Prompt: In the data, find the word "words" and copy out every line that has it.

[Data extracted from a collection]
******

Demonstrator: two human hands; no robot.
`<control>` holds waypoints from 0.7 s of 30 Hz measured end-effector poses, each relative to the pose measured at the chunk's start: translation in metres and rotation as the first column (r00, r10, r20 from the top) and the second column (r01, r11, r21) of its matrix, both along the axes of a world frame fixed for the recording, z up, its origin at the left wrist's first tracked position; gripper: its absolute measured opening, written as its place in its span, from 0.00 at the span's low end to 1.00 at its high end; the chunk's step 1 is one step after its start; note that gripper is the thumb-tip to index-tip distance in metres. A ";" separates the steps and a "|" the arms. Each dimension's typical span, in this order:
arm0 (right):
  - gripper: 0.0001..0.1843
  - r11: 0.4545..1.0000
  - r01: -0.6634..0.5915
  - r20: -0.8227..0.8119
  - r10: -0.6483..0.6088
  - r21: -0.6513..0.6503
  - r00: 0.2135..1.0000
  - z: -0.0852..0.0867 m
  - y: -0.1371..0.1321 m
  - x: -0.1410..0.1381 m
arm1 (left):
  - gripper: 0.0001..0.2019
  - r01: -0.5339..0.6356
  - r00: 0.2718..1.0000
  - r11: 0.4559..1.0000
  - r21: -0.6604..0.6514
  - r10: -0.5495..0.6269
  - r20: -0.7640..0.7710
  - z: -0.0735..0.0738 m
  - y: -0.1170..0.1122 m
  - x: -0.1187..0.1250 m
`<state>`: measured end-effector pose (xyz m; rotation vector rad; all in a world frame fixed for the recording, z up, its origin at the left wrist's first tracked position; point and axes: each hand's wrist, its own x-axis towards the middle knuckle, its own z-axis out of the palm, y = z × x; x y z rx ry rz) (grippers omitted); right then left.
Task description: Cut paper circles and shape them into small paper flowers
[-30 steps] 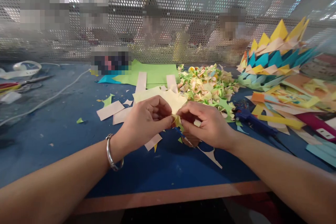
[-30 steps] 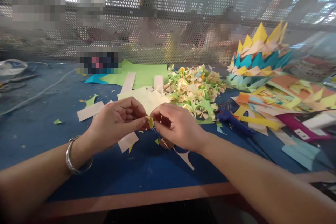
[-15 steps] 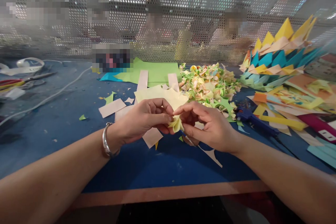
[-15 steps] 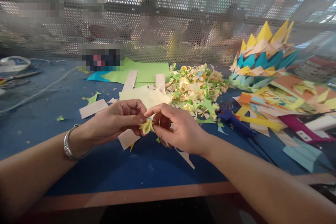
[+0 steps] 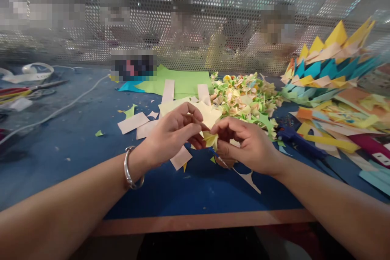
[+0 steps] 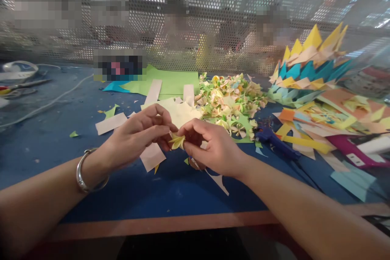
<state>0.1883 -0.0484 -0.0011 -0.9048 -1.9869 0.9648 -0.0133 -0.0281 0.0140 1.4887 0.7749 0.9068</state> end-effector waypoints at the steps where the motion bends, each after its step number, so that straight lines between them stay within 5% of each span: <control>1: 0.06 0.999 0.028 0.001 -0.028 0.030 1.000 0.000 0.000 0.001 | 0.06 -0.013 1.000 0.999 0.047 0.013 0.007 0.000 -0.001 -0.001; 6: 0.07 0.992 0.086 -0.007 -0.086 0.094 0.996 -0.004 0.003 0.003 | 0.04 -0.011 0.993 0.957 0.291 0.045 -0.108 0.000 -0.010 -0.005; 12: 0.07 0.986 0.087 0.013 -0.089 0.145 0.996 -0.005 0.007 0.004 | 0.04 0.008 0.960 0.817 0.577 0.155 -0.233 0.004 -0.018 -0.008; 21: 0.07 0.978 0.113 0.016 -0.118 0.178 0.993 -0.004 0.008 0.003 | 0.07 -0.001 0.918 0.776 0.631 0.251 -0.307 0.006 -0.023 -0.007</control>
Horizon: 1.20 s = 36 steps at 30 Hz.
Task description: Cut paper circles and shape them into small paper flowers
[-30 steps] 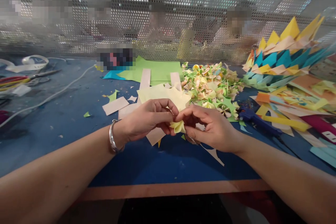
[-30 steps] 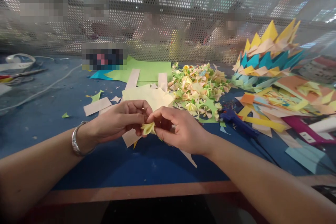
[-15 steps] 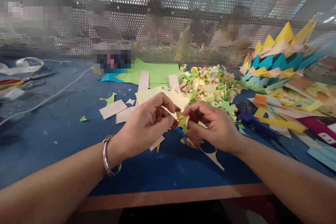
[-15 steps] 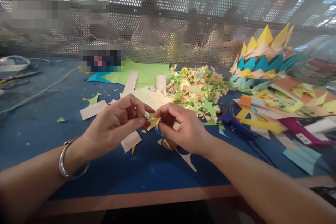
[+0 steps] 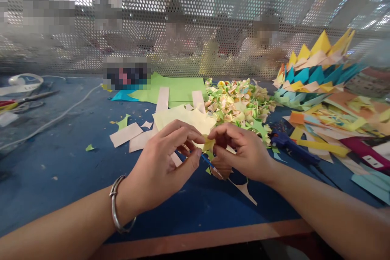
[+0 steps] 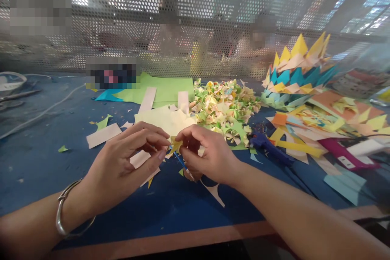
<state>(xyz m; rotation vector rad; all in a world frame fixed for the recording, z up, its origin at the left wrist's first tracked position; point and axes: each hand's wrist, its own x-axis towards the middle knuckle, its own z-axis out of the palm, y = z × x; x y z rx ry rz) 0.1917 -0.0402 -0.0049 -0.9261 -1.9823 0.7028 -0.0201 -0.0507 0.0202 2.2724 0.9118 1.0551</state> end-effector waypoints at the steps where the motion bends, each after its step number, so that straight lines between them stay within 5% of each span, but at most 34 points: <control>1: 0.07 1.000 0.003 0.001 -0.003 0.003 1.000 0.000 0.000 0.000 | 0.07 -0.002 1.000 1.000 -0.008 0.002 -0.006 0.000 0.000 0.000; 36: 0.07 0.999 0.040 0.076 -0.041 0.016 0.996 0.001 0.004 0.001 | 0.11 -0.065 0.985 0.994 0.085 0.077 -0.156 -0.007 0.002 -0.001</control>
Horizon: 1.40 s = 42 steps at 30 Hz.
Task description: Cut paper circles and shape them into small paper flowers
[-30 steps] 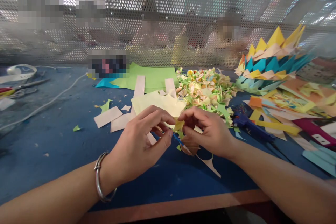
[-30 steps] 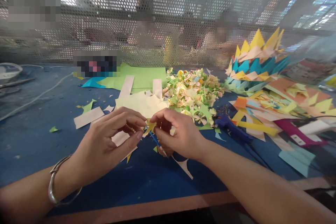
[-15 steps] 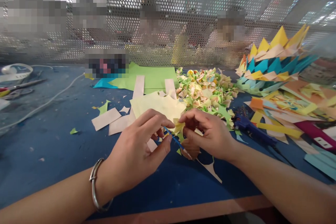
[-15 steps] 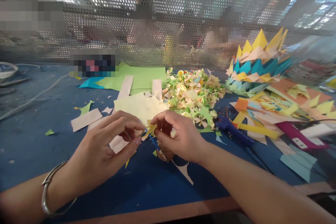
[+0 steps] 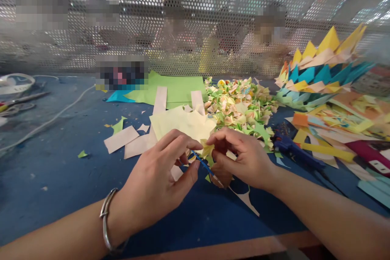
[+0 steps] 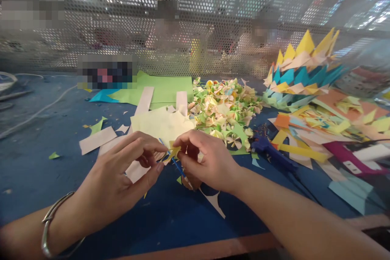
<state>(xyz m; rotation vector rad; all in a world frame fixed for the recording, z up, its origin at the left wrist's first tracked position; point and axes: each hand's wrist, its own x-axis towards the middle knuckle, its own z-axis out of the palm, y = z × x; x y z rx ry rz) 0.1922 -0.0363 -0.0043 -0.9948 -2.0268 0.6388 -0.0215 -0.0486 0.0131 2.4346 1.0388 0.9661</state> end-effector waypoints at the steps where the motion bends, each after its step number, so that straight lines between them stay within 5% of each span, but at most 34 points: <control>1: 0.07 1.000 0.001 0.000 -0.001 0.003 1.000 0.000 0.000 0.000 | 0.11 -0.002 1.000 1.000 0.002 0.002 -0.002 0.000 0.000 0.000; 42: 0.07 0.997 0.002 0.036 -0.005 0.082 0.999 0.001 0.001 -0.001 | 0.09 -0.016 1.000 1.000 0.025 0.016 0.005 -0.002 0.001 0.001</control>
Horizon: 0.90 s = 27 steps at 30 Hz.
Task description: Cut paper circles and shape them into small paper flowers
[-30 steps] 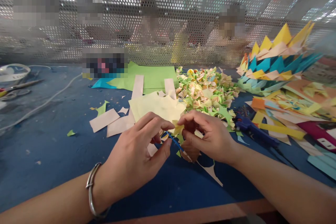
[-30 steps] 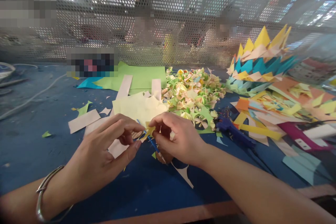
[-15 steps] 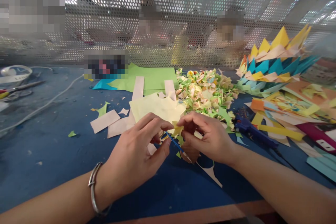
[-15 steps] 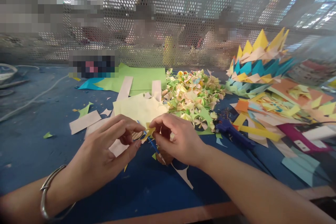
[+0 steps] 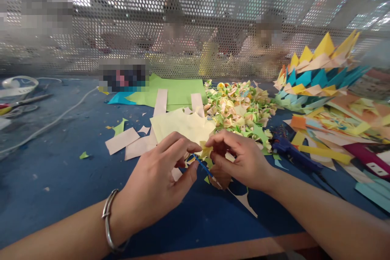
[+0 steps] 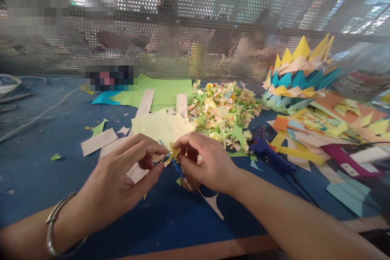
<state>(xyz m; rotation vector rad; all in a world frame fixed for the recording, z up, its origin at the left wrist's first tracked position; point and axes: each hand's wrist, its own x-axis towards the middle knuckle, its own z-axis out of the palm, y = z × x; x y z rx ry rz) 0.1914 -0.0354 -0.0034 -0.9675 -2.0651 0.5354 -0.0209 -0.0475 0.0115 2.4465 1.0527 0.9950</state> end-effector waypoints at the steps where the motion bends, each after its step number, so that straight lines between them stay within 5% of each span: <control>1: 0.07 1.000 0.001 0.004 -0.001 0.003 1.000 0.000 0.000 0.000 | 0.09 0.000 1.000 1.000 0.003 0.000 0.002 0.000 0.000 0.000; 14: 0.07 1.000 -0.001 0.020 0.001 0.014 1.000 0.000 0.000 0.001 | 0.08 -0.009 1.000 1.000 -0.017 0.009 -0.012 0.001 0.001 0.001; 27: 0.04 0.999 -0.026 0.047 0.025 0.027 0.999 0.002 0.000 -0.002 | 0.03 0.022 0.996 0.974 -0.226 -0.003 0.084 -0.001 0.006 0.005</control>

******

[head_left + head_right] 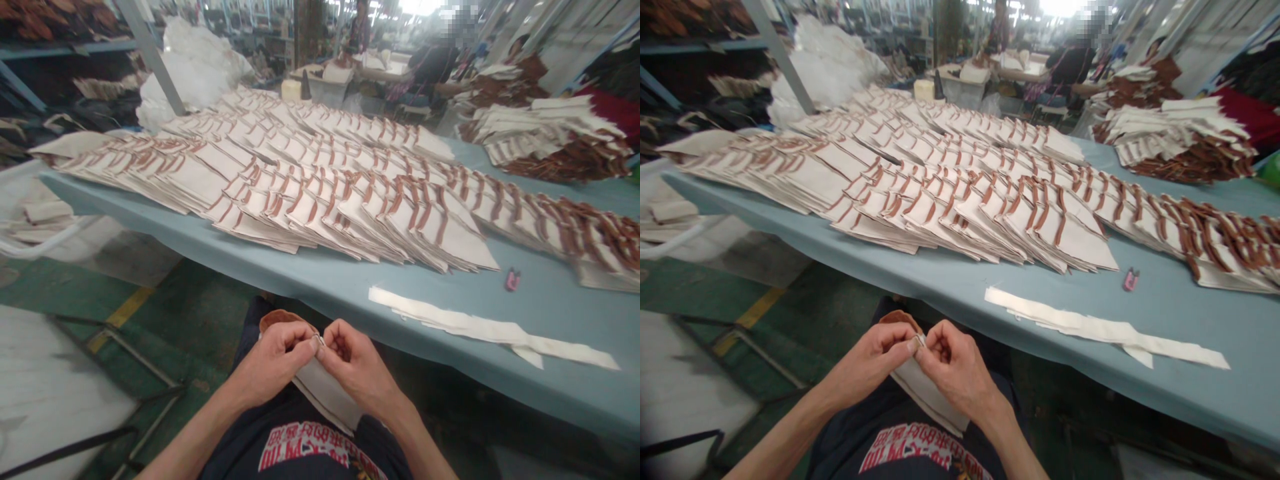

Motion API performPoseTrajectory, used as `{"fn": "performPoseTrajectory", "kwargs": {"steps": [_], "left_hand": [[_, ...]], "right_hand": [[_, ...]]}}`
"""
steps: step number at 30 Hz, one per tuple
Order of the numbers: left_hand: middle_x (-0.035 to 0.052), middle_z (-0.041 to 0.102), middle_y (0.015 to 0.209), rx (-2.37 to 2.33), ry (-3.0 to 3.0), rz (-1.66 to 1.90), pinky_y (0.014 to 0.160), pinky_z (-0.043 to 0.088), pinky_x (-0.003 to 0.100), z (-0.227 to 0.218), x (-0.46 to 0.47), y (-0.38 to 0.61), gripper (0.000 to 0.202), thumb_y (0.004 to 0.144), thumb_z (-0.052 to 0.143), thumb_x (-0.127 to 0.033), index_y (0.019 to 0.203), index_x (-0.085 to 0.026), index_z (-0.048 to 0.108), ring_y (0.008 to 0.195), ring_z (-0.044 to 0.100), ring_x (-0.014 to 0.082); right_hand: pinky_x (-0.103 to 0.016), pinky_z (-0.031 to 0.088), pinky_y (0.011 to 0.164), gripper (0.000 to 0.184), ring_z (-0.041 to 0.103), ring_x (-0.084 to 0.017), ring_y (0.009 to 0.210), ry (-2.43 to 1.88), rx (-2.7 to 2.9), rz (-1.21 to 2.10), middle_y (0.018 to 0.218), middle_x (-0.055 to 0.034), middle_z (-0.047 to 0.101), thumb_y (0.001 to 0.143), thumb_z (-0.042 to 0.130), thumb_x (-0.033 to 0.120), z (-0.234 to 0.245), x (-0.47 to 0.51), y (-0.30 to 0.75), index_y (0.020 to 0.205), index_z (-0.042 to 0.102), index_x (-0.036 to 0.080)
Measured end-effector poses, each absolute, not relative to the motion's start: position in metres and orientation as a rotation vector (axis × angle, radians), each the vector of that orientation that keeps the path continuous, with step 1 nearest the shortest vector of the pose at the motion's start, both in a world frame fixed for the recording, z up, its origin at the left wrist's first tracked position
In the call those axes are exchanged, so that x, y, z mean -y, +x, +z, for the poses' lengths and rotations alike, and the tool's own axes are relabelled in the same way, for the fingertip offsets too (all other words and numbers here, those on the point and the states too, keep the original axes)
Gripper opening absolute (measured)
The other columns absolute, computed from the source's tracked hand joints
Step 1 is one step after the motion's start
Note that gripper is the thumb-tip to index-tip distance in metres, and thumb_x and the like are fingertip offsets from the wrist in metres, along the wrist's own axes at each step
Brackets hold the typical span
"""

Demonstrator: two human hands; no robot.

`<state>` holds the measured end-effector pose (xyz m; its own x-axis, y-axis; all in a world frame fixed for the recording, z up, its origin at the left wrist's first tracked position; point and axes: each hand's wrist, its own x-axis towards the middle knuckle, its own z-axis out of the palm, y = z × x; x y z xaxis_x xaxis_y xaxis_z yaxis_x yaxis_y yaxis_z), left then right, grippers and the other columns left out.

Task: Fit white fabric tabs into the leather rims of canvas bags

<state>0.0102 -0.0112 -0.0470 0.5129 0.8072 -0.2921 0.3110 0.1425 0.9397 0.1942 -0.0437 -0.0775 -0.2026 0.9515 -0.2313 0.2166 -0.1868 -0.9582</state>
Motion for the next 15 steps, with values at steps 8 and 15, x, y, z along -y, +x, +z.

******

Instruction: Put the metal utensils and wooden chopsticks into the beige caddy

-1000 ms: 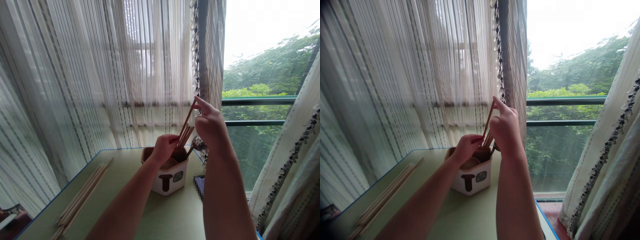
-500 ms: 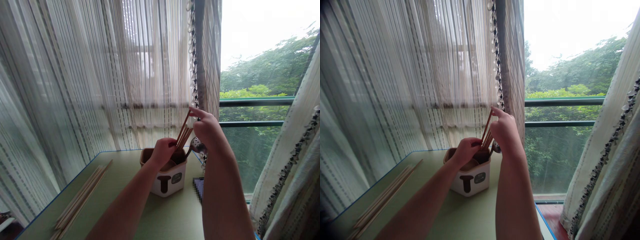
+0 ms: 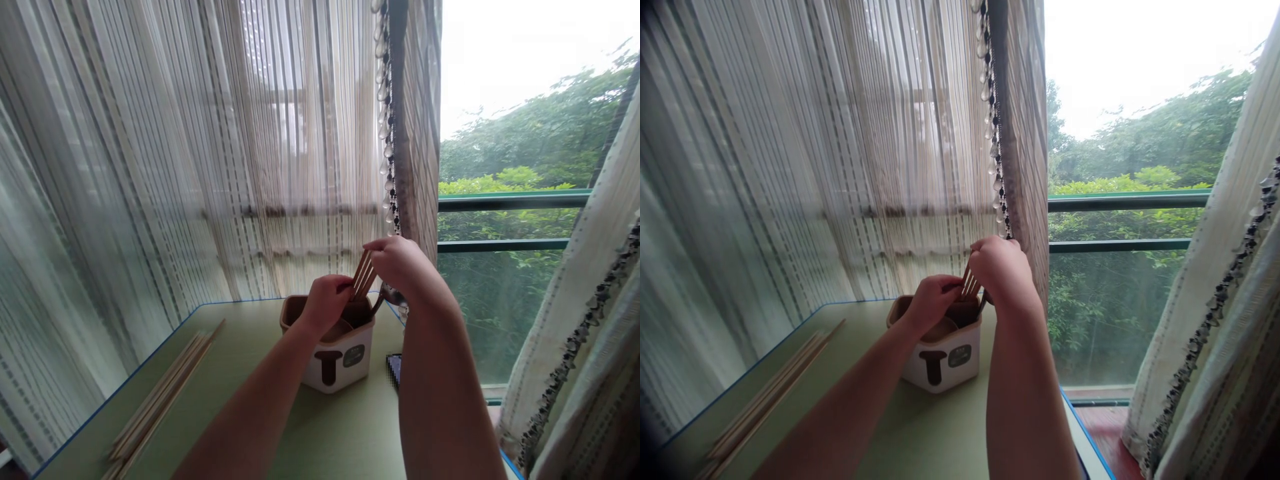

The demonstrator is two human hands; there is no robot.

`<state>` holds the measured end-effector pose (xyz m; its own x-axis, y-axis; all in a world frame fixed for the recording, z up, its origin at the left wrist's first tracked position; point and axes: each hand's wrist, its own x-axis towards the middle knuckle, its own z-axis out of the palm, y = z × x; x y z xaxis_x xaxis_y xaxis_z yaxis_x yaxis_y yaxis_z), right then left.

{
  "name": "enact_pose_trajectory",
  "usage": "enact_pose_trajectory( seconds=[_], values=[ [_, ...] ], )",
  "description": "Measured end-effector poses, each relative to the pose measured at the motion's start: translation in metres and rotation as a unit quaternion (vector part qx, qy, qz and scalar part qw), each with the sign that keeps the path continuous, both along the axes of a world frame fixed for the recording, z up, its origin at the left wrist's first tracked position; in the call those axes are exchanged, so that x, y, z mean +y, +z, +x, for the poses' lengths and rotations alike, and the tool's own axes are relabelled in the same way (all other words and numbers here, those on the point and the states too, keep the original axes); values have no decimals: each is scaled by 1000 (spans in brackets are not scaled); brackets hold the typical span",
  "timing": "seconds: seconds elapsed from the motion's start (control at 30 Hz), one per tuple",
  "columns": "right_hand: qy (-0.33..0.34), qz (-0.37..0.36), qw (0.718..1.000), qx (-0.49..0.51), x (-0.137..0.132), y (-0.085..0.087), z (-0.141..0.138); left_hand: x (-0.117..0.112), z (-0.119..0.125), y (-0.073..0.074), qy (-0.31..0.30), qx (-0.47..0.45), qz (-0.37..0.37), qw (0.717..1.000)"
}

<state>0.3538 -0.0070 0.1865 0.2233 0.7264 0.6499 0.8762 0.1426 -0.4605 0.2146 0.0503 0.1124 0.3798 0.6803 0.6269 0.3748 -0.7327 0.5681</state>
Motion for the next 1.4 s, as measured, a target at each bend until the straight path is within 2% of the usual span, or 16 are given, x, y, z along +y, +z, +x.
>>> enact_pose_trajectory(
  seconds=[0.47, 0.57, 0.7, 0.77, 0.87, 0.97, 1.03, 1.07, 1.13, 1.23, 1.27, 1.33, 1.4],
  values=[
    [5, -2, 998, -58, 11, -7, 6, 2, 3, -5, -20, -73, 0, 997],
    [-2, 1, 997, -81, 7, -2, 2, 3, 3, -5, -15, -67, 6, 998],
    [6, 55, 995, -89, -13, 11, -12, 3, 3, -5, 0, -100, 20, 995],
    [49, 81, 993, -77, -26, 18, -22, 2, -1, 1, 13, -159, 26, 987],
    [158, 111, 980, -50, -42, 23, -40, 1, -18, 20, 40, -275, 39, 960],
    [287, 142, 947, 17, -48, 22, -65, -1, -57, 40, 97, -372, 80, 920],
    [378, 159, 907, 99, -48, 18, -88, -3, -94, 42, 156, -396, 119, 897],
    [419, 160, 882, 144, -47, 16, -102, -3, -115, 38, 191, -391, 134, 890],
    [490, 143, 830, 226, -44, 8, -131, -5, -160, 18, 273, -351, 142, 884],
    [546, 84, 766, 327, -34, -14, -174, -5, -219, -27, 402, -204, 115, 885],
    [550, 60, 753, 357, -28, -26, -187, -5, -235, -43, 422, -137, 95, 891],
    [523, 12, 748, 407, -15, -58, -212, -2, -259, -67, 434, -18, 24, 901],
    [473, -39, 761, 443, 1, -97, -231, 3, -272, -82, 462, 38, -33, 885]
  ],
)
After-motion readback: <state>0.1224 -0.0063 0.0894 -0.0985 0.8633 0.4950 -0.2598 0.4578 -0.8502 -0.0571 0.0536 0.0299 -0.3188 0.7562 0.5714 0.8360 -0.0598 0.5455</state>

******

The completed task:
In the call those axes are exchanged, so that x, y, z mean -y, +x, +z, for the poses' lengths and rotations alike, and the tool's own axes are relabelled in the same way, for the fingertip offsets too (all other words and numbers here, those on the point and the states too, keep the original axes)
  "description": "Measured end-effector poses, each relative to the pose measured at the motion's start: translation in metres and rotation as a unit quaternion (vector part qx, qy, qz and scalar part qw), each with the sign that keeps the path continuous, both along the axes of a world frame fixed for the recording, z up, its origin at the left wrist's first tracked position; in the call those axes are exchanged, so that x, y, z mean +y, +z, +x, for the poses' lengths and rotations alike, and the tool's own axes are relabelled in the same way (all other words and numbers here, those on the point and the states too, keep the original axes); values have no decimals: each is scaled by 1000 (spans in brackets are not scaled); brackets hold the typical span",

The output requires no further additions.